Robot-robot Jepang yang berjumlah 9 itu berwarna kuning, bekerja siang dan malam membongkar lahan, mengeruk tanah dan memindahkannya ke puluhan truk yang siap membawa tanah ke tempat lain. Sesekali Pak Sugih meninjau lahan dan manggut-manggut melihat segala sesuatu yang membuat kampungnya kedatangan investor. Ia menang banyak, sekaligus bangga warganya mau bekerja sama.
Berbulan-bulan kemudian pabrik yang besar dibangun, mess karyawan juga dibangun. Sejumlah warga desa membuka warung makan agar karyawan pabrik dari kampung lain tidak kelaparan. Sebagian lainnya kini sudah berseragam, menjadi karyawan dan mendapat gaji bulanan. Kampung Angger yang sepi menjadi semakin ramai, dan Mak Karmilah yang tidak diterima menjadi karyawan ikut-ikutan membuka warung pecel. Para karyawan dari luar kampung menyukai pecel buatannya, juga es degan yang segar di siang bolong.
Di hari yang ditentukan, warga kampung Angger bisa melihat seperti apa bentuk batu bara. Mereka terkesima saat tahu ia hanya batu berwarna hitam kelam dari perut bumi yang bisa menyalakan api hingga 8 jam lamanya. Warga juga terlihat bangga saat tahu bahwa batu bara yang hitam kelam itu bisa digunakan untuk menghasilkan listrik. Tentu saja kampung Angger mendapat fasilitas listrik gratis dengan bahan bakar batu bara. Warga makin bangga.
“Saudara-saudara! Inilah namanya kemajuan. Kampung Angger akan maju. Melesat seperti pesawat terbang. Pak Habibie presiden kita pasti bangga. Kampung Angger luar biasa. Batu bara membuat kita keluar dari kemiskinan!” Pak Sugih berapi-api setiap kali berbicara di depan warganya yang berkumpul dengan antusias.

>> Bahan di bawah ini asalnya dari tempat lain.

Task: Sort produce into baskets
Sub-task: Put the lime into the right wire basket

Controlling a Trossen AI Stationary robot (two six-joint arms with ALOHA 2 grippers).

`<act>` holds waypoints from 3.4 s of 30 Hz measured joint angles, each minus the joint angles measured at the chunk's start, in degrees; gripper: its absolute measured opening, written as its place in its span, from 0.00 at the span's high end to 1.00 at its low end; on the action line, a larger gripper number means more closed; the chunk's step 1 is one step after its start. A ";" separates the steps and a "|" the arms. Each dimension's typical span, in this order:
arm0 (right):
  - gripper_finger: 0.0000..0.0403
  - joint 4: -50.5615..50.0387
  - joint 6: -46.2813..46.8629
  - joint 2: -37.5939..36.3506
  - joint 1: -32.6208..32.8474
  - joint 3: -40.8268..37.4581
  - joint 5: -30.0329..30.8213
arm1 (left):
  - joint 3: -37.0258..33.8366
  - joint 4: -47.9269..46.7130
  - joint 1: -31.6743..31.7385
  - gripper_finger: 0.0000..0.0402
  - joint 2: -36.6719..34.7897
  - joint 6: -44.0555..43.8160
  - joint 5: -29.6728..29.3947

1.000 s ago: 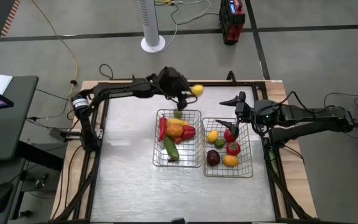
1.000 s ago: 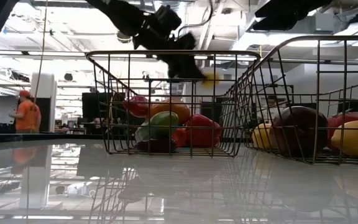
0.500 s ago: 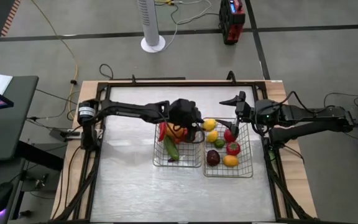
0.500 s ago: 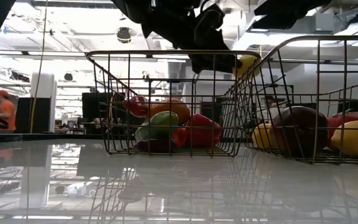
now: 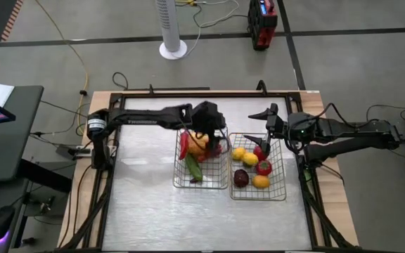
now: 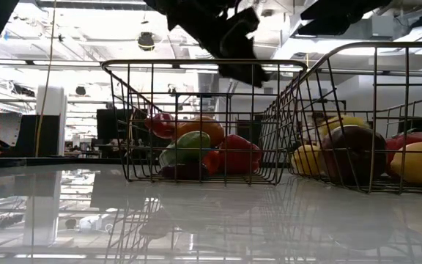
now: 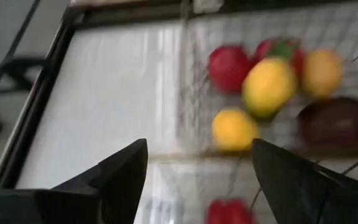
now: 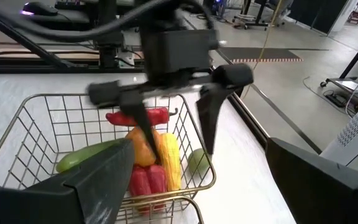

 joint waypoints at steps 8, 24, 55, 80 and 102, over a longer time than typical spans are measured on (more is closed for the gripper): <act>0.04 -1.11 1.08 0.00 0.03 0.00 -0.02 | 1.20 -11.26 7.43 0.32 -1.95 1.35 2.47; 0.04 0.50 0.59 0.00 0.44 0.00 -0.02 | 1.13 -17.98 25.81 0.32 3.23 -20.43 14.76; 0.04 0.84 -0.02 0.00 0.31 0.00 -0.09 | 1.18 -16.13 20.71 0.18 9.25 -33.72 9.98; 0.04 0.83 -0.07 -0.01 0.33 0.00 -0.15 | 1.18 -22.11 13.82 0.20 9.25 -37.09 3.69; 0.04 0.89 -0.04 0.00 0.39 0.00 -0.20 | 0.85 -22.36 15.92 0.20 11.24 -36.44 8.84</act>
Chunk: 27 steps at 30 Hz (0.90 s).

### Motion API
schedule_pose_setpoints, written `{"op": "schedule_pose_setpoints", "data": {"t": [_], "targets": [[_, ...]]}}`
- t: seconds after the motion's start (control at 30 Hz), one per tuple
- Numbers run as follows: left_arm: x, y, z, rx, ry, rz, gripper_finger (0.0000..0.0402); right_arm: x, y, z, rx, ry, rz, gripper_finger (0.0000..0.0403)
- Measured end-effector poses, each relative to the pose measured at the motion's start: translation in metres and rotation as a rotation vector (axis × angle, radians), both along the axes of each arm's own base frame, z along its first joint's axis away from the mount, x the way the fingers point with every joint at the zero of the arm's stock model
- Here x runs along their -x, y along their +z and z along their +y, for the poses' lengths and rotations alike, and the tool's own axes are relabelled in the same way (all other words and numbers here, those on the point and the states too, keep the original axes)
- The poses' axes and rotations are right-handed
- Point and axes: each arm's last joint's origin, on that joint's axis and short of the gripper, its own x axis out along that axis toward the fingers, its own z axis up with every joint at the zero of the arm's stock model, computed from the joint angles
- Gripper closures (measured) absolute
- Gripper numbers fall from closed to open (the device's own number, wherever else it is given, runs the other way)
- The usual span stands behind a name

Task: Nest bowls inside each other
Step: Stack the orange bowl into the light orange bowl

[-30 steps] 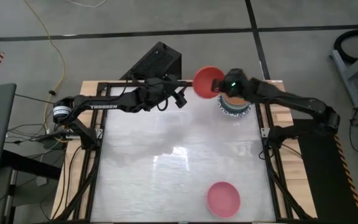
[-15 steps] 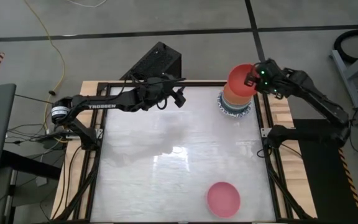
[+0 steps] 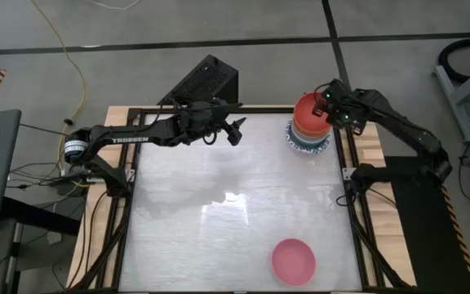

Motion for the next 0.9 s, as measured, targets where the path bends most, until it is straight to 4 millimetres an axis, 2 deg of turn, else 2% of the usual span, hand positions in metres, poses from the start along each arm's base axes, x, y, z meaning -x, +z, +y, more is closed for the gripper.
{"op": "schedule_pose_setpoints", "data": {"t": [0.33,0.5,0.67,0.9], "targets": [[0.01,0.008,-0.003,0.005,0.001,0.02,0.0147,0.008,-0.038,-0.004,-0.135,-0.044,-0.05,0.0401],[0.011,0.009,-0.003,0.002,0.0,0.017,0.0147,0.009,-0.046,-0.007,-0.14,-0.046,-0.06,0.0393],[0.011,0.009,-0.003,0.001,-0.001,0.016,0.0147,0.006,-0.045,-0.011,-0.094,0.01,-0.073,0.0356],[0.01,0.009,-0.003,0.006,-0.021,0.016,0.0147,0.004,-0.045,-0.012,-0.093,0.056,-0.103,0.0277]]}}
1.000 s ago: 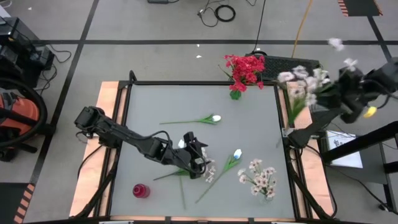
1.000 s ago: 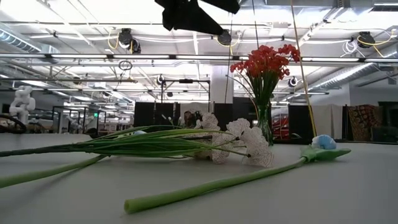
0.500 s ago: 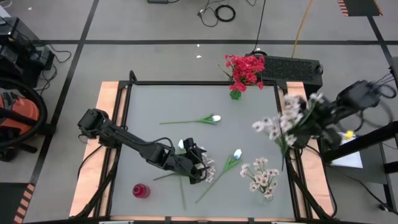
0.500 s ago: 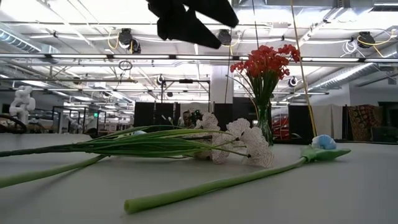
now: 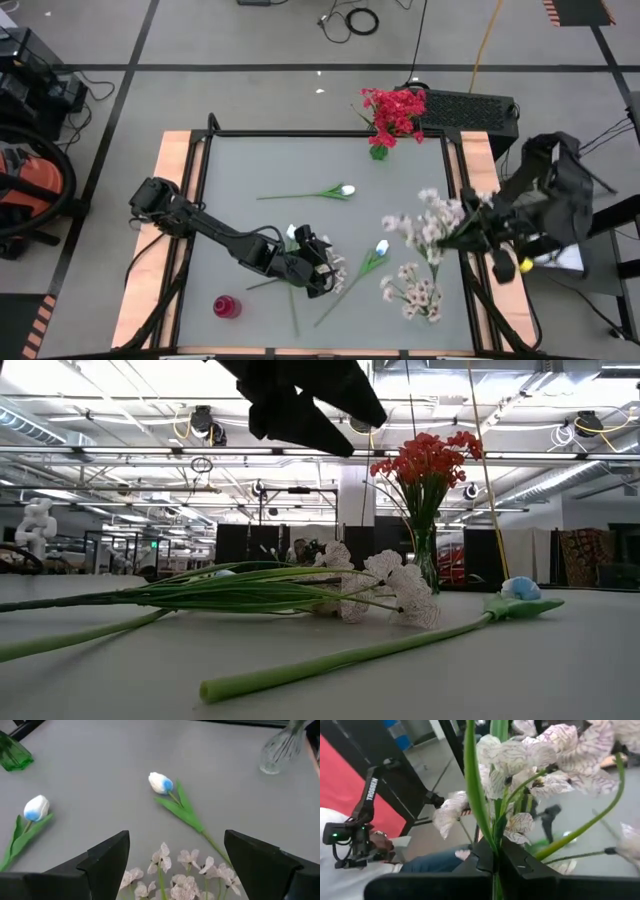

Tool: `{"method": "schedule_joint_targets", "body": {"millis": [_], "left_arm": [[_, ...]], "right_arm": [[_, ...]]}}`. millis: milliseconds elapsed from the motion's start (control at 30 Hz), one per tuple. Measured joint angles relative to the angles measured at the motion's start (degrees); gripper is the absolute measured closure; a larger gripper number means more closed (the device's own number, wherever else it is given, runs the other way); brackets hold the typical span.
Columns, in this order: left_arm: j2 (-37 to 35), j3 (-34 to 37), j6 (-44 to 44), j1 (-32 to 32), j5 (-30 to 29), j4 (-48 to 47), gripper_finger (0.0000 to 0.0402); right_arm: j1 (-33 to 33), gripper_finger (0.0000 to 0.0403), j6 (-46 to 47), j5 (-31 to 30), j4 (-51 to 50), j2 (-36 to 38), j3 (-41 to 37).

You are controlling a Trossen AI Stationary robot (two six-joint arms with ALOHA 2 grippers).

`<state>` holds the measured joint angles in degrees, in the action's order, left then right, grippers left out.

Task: Sort flowers into vase by color
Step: Put the right white flowers into the transparent vase

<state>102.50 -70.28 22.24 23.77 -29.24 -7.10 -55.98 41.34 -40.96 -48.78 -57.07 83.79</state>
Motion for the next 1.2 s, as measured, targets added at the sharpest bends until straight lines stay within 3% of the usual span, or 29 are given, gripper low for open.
{"method": "schedule_joint_targets", "body": {"millis": [233, 400, 733, 1200], "left_arm": [[0.0, 0.0, 1.46, 0.0, -0.39, 2.48, 0.0073], [0.0, 0.0, 4.4, 0.0, -1.31, 3.18, 0.0073], [0.0, 0.0, 7.43, 1.28, -6.8, 6.13, 0.0073], [-0.02, 0.0, 7.43, 1.22, -10.58, 7.18, 0.0073]], "right_arm": [[-13.07, 0.0401, 20.38, -14.1, -10.01, -2.81, 0.0], [-19.11, 0.0401, 29.18, -18.64, -14.62, -4.62, 0.0], [-26.0, 0.0401, 33.02, -26.87, -20.45, -13.76, 0.0], [-28.84, 0.0401, 34.71, -31.88, -25.74, -22.12, 0.09]]}}
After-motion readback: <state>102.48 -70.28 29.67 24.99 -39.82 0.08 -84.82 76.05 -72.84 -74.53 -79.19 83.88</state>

“Selama ini kita kelimpahan hasil panen. Kita bisa jual padi, jagung, singkong, pisang, nangka, dan lain-lain. Makanan untuk warga cukup. Saatnya isi perut bumi membahagiakan kita dan mensejahterakan kita,” dan warga bertepuk tangan dengan meriah. Mak Karmilah dan Antonio Suparno ikut bertepuk tangan.
Setahun setelah tambang dan pabrik penampungan batu bara berdiri, Mak Karmilah mulai batuk-batuk. Semalaman dia batuk-atuk. Suara batuknya keras dan terasa berat, menjadi nyanyian malam yang memuakkan bagi warga kampung. Antonio Suparno sering terpaksa bangun padahal masih sangat mengantuk. Dengan cekatan ia mengambil termos dan menuangkan air hangat dan memberikannya pada Mak Karmilah, berharap batuknya reda. Jika Mak Karmilah batu-batuk terus, maka tidak bisa ia berjualan pecel dan keluarga kecilnya akan rugi besar.